Most people we know have had this kind of dialog with interactive voice response (IVR) systems:
IVR: “Please say or input your order number?”
Me: “One-one-three-four-seven-two-one-nine.”
IVR: “I’m sorry. I didn’t understand. Please say or input your order number.”
Me: “One-one-three-four-seven-two-one-nine.”
IVR: “I’m sorry. I didn’t understand…” (the next sound is the dial tone after I hang up)
Does a call center really need to be this painful? We recently caught up with Dr. David Nahamoo, IBM’s speech technology guru to hear about what he calls “super-human speech recognition.” No, he’s not talking about Spidey or Superman, but rather a project meant to substantially improve the quality, dialog management, and usability of speech technology by the end of the decade — for dictation, call centers, cars, and a broad set of other applications with embedded computing power .

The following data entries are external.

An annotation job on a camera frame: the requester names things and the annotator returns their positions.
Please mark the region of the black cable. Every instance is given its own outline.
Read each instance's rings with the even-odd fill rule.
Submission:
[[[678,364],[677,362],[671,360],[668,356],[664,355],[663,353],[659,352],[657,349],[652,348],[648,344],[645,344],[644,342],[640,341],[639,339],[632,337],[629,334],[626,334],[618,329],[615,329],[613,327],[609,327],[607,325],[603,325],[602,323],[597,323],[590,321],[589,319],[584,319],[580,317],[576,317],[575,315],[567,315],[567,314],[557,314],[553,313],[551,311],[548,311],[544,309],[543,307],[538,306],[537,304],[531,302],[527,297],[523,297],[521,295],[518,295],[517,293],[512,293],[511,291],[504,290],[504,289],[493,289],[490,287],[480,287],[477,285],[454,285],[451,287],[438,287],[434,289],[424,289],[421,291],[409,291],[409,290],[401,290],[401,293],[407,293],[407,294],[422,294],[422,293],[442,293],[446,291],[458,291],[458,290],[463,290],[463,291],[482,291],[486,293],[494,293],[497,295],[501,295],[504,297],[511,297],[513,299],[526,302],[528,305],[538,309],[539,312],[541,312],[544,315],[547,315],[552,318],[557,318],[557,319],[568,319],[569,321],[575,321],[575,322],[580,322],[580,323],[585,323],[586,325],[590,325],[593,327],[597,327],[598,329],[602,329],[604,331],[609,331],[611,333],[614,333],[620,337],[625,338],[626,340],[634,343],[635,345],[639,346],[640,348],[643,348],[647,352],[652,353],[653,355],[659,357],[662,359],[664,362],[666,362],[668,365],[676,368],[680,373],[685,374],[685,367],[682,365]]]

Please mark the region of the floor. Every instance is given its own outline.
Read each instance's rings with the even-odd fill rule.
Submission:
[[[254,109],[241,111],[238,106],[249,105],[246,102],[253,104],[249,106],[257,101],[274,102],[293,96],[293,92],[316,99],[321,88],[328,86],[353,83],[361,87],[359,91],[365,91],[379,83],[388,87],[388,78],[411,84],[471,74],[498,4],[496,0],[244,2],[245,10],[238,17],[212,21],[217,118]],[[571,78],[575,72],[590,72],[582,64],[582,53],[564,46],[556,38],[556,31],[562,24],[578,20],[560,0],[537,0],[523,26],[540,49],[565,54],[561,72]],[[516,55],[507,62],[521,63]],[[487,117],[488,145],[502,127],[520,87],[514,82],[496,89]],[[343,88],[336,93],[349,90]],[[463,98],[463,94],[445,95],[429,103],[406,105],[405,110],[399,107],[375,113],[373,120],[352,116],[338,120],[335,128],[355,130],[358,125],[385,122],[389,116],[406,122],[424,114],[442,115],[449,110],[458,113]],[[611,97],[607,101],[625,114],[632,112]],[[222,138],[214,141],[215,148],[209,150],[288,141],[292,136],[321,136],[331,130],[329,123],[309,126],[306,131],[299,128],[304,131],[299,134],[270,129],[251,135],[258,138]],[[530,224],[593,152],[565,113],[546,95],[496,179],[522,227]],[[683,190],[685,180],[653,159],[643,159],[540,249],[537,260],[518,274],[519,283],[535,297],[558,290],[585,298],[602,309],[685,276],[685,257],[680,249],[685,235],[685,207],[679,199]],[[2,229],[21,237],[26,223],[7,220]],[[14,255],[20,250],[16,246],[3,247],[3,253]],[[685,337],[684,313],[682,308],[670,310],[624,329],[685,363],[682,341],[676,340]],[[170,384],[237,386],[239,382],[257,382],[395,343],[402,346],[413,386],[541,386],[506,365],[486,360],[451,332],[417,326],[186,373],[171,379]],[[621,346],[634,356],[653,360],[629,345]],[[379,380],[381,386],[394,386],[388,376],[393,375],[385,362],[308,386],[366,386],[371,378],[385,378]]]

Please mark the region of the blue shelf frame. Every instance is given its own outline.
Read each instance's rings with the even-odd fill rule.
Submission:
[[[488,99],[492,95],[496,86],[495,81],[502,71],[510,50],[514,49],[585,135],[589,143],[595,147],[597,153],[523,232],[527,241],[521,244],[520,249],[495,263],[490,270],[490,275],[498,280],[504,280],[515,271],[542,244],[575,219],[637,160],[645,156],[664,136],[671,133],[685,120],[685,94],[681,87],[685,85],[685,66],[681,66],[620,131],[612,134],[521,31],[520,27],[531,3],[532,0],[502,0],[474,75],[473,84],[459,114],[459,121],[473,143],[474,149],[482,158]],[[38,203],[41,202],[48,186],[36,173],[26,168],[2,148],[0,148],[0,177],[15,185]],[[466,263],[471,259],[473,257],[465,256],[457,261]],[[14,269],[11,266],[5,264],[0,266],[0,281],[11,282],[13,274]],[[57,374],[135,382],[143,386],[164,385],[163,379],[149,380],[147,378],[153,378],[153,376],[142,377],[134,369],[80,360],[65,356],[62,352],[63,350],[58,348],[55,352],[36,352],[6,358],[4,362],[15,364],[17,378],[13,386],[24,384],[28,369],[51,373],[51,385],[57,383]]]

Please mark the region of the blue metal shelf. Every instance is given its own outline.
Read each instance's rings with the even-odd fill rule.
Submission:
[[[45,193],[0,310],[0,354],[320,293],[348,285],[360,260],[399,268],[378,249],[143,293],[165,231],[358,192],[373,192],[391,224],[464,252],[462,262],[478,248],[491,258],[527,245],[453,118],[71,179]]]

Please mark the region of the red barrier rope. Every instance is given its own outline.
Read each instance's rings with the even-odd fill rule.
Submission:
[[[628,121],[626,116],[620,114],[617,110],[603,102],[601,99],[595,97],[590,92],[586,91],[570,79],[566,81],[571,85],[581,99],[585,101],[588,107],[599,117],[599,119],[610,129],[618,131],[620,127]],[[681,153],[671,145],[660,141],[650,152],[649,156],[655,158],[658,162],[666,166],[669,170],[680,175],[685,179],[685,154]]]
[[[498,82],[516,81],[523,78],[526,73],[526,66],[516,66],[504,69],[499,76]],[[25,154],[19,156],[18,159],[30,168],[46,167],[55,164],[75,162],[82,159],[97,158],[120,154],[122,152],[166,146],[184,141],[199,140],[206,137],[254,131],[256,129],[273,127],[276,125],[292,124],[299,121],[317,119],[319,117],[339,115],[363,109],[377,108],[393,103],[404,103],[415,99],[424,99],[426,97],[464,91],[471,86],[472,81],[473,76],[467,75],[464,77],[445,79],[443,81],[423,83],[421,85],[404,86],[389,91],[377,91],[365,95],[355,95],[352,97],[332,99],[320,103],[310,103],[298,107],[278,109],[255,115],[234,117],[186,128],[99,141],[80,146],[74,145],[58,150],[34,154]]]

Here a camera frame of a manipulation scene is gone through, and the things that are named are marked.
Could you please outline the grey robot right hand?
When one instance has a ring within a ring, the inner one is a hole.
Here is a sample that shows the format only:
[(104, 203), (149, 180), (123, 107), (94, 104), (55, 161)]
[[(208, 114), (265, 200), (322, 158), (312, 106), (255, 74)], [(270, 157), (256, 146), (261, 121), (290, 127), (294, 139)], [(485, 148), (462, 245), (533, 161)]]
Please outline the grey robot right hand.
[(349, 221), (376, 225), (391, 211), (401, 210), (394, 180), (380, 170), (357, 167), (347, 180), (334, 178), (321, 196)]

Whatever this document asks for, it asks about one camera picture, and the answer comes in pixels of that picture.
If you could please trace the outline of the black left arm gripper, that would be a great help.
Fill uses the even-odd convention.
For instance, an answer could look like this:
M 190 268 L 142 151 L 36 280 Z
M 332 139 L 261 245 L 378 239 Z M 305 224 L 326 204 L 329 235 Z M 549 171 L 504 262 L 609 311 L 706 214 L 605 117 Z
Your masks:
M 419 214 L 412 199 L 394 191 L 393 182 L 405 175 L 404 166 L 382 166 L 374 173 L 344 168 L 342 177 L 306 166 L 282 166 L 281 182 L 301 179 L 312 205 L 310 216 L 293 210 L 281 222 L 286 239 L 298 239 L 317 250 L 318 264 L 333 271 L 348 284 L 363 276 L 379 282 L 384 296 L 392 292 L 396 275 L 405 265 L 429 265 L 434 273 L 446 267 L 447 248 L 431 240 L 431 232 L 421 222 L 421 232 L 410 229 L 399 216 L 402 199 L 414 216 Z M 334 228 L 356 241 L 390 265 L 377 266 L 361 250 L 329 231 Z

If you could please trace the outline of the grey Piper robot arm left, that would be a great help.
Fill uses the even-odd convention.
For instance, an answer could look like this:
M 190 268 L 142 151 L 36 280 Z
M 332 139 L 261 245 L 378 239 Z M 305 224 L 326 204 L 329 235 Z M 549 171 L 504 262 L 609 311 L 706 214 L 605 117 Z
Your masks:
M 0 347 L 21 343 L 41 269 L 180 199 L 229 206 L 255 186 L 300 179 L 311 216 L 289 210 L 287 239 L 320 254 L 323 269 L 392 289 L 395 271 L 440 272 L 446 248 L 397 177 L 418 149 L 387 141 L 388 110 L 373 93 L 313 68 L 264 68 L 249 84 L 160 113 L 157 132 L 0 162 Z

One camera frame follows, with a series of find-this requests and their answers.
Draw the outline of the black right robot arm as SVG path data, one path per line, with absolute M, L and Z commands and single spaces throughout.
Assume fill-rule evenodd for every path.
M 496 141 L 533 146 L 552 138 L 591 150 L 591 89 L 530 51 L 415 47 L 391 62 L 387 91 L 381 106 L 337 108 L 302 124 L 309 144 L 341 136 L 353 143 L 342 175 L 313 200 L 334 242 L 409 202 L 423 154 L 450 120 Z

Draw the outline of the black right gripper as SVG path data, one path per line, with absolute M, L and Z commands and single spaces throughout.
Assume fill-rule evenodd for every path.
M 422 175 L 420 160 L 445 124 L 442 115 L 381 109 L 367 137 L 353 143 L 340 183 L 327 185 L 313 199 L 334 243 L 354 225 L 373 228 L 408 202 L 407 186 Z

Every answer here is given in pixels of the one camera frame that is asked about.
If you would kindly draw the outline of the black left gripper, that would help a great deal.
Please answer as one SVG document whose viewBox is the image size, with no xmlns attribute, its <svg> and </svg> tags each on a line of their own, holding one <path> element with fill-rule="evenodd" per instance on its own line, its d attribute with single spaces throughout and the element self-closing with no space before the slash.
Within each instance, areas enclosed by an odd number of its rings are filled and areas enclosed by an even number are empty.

- “Can you understand me now?” How well the system recognizes your voice establishes value, credibility, and caller willingness to continue interacting with a machine. Nahamoo says that his team has been reducing error rates 15 to 25% per year, but there’s still a long way to go before it’s at human speech levels. One of his goals is to surpass a human for real-time dictation such as a lecture, phone conversation, or broadcast — and he would like to do that for 50 languages with the same computer.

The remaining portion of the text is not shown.